Your objective:
Return, exactly as written, every line from the first line of the data below through the line that contains "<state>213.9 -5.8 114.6".

Study material:
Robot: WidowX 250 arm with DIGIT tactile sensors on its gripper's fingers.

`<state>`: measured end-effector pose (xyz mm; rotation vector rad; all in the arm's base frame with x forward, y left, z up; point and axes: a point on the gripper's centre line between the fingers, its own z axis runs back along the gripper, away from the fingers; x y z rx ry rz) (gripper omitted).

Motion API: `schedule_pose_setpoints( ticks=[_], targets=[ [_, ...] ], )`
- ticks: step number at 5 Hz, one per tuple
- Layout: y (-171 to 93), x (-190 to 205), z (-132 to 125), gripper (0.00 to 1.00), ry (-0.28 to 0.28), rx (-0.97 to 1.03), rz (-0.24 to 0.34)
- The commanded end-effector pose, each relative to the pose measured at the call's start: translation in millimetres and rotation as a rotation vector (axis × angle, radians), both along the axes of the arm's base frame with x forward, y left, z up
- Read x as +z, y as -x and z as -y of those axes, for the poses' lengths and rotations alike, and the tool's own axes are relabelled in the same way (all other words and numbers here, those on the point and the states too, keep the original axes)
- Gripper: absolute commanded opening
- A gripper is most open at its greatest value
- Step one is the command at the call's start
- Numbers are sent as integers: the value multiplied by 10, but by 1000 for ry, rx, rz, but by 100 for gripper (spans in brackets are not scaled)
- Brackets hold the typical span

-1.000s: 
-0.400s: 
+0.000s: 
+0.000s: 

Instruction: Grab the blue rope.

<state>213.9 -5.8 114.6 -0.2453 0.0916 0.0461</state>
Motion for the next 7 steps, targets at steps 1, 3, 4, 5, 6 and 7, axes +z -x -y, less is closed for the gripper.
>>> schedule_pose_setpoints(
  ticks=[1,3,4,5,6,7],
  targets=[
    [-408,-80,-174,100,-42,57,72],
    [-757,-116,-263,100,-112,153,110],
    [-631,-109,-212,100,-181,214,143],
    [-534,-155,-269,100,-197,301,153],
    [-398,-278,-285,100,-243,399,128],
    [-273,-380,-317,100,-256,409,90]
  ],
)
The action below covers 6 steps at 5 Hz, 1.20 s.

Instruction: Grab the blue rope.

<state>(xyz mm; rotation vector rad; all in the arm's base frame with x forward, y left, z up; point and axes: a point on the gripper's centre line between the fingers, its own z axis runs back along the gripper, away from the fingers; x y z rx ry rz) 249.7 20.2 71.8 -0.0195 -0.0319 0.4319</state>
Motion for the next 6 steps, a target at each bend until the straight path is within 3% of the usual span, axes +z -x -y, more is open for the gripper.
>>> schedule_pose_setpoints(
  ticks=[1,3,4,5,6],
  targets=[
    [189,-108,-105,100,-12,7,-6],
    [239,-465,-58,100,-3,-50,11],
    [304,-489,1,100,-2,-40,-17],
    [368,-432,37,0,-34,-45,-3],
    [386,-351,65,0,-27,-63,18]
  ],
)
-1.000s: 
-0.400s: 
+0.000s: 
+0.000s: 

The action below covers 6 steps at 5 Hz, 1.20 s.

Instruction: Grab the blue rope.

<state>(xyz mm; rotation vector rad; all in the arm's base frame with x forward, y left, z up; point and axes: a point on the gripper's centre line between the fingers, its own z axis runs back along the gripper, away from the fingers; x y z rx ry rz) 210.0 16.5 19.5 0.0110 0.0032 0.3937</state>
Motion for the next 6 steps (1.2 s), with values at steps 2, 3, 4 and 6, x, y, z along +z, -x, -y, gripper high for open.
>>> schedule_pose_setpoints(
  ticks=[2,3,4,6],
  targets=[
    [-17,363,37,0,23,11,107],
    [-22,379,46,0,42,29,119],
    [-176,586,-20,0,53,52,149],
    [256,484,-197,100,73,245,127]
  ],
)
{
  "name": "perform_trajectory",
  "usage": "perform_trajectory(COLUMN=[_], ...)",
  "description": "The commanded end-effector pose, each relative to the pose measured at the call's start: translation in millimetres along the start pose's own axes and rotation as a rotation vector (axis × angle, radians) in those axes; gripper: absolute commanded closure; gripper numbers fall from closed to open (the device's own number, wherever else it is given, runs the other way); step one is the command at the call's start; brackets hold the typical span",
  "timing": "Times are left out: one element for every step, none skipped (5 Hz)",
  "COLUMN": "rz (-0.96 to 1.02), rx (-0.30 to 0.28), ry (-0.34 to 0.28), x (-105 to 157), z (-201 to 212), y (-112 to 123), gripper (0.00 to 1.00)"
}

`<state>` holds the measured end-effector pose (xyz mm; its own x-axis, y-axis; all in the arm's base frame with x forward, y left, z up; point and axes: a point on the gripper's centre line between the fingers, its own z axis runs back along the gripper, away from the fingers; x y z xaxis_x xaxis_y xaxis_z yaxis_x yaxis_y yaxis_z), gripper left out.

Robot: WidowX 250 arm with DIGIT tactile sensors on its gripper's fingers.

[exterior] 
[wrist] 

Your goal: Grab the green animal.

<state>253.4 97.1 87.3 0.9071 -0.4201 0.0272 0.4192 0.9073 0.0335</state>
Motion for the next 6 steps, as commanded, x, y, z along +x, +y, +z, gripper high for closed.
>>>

Task solution:
Robot: WidowX 250 arm with DIGIT tactile sensors on its gripper's fingers.

`<state>`: measured end-effector pose (xyz mm; rotation vector rad; all in the arm's base frame with x forward, y left, z up; point and axes: a point on the gripper's centre line between the fingers, its own z axis runs back along the gripper, away from the fingers; x y z rx ry rz) (gripper omitted).

Motion API: `schedule_pose_setpoints( ticks=[_], targets=[ [_, ...] ], )`
- ticks: step number at 5 Hz, one per tuple
- Layout: y (-171 to 93), x (-190 to 205), z (-132 to 125), gripper (0.00 to 1.00), ry (-0.28 to 0.28), rx (-0.97 to 1.03), rz (-0.24 to 0.34)
- The commanded end-effector pose, each relative to the pose measured at the call's start: translation in millimetres and rotation as a rotation vector (axis × angle, radians), both along the axes of the arm's base frame with x forward, y left, z up
- Read x as +z, y as -x and z as -y of those axes, for the poses' lengths and rotations alike, and the tool's own axes are relabelled in the same way (all other words and numbers here, those on the point and the states too, keep the original axes)
- Gripper: absolute commanded opening
- A gripper is most open at its greatest value
- Step one is the command at the call's start
- Numbers are sent as integers: the value multiplied by 10, but by 1000 for ry, rx, rz, but by 100 for gripper (spans in brackets are not scaled)
- Brackets hold the typical span

-1.000s: 
-0.400s: 
+0.000s: 
+0.000s: 

Instruction: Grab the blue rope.

<state>213.9 -5.8 114.6 -0.2453 0.0916 0.0461</state>

No additional answer text is required.